Re: [SH][committed] Fix PR 67391

2015-09-28 Thread Oleg Endo
On Sun, 2015-09-27 at 21:03 +0900, Oleg Endo wrote:
> On Wed, 2015-09-23 at 21:04 +0900, Oleg Endo wrote:
> > Hi,
> > 
> > The attached patch fixes PR 67391.  Some additional reg overlapping were
> > added to the addsi3 patterns while making LRA on SH work, but not all of
> > them seem to be good.  Removing them, seems to be working just fine.
> > Tested on sh-elf (LRA enabled) with make -k check
> > RUNTESTFLAGS="--target_board=sh-sim
> > \{-m2/-ml,-m2/-mb,-m2a/-mb,-m4/-ml,-m4/-mb,-m4a/-ml,-m4a/-mb}"
> > and by Kaz on sh4-linux.
> > 
> > Committed to trunk as r228046 and to the GCC 5 branch as r228047.
> 
> This has opened a small can of worms.  The follow up patch is attached
> and has been commited to trunk as r228176.  Tested by me on sh-elf and
> by Kaz on sh4-linux with LRA enabled/disabled.
> 
> As a positive side effect, we get some code size reduction on the CSiBE
> set: 3345527 bytes -> 3334351 bytes-11176 bytes / -0.334058 %
> 
> However, this is only when LRA is disabled because of some problems with
> LRA and its usage/handling of addsi3 insns.
> 
> Backport to GCC 5 branch will follow.

Now also committed to GCC 5 branch as r228201.  Tested on the branch as
above.

Cheers,
Oleg



Re: [SH][committed] Fix PR 67391

2015-09-27 Thread Oleg Endo
On Wed, 2015-09-23 at 21:04 +0900, Oleg Endo wrote:
> Hi,
> 
> The attached patch fixes PR 67391.  Some additional reg overlapping were
> added to the addsi3 patterns while making LRA on SH work, but not all of
> them seem to be good.  Removing them, seems to be working just fine.
> Tested on sh-elf (LRA enabled) with make -k check
> RUNTESTFLAGS="--target_board=sh-sim
> \{-m2/-ml,-m2/-mb,-m2a/-mb,-m4/-ml,-m4/-mb,-m4a/-ml,-m4a/-mb}"
> and by Kaz on sh4-linux.
> 
> Committed to trunk as r228046 and to the GCC 5 branch as r228047.
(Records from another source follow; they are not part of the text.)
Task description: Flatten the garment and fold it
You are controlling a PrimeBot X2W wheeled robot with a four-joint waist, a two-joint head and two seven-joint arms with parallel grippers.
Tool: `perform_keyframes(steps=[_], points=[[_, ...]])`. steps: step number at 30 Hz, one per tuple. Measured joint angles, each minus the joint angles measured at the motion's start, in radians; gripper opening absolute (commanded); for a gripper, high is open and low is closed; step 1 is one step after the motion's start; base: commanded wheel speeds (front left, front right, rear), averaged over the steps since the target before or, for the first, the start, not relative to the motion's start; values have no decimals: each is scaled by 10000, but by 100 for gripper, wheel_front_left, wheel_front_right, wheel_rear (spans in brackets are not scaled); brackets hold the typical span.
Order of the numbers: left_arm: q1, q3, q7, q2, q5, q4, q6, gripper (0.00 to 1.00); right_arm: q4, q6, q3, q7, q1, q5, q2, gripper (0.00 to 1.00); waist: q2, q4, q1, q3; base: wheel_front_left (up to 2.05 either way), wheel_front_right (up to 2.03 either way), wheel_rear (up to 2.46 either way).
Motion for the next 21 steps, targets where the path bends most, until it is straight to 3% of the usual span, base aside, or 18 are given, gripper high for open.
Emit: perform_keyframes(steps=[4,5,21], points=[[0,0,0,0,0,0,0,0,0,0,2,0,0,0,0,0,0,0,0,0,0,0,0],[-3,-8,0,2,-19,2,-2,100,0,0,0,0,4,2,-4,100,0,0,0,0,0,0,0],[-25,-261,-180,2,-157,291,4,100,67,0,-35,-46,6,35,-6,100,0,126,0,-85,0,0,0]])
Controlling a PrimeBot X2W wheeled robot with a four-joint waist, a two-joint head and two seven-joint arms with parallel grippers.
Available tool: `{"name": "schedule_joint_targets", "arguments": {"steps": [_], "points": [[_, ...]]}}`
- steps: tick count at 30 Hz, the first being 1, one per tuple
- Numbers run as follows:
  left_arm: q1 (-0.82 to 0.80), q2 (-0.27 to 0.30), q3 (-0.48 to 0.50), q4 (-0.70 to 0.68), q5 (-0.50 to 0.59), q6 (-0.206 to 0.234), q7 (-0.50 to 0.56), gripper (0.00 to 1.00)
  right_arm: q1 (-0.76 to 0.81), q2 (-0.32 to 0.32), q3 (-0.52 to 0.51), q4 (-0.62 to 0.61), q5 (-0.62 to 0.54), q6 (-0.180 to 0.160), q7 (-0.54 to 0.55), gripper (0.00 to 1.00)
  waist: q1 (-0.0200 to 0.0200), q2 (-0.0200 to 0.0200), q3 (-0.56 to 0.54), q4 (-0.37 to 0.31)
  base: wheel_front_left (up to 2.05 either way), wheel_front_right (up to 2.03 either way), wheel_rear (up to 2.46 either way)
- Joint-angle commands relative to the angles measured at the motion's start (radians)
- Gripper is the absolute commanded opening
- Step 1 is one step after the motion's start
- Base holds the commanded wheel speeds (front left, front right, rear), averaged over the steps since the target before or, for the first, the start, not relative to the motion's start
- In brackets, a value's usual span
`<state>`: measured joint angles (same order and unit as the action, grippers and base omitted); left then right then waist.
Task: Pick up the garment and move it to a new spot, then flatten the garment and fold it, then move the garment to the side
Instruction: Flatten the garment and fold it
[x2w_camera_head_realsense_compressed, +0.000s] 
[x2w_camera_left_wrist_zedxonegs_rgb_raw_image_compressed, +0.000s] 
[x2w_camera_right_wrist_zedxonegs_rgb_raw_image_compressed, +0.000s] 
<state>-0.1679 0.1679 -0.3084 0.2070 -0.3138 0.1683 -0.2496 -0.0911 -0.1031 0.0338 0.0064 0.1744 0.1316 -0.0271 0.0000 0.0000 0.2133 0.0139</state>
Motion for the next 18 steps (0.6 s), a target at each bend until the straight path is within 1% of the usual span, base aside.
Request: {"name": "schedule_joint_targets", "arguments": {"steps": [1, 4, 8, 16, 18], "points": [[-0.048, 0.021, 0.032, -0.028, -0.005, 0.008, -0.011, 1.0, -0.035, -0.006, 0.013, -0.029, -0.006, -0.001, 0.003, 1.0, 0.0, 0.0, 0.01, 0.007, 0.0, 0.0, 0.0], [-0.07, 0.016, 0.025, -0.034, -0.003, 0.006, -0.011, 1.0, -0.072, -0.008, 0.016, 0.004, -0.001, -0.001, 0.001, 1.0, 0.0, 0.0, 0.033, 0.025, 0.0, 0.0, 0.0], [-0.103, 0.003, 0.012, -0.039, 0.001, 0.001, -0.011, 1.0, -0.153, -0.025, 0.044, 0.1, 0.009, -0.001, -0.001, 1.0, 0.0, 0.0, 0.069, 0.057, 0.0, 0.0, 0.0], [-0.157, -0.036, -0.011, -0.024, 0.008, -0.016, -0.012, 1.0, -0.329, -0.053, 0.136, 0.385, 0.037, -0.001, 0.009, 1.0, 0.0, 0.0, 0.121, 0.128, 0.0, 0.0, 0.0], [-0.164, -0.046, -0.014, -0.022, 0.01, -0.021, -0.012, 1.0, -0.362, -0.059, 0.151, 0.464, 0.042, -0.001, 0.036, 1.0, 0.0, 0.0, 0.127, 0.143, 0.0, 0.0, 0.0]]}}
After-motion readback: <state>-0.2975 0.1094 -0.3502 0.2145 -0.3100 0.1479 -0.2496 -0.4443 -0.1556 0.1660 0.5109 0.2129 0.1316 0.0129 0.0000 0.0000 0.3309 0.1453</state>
This has opened a small can of worms.  The follow up patch is attached
and has been commited to trunk as r228176.  Tested by me on sh-elf and
by Kaz on sh4-linux with LRA enabled/disabled.

As a positive side effect, we get some code size reduction on the CSiBE
set: 3345527 bytes -> 3334351 bytes-11176 bytes / -0.334058 %

However, this is only when LRA is disabled because of some problems with
LRA and its usage/handling of addsi3 insns.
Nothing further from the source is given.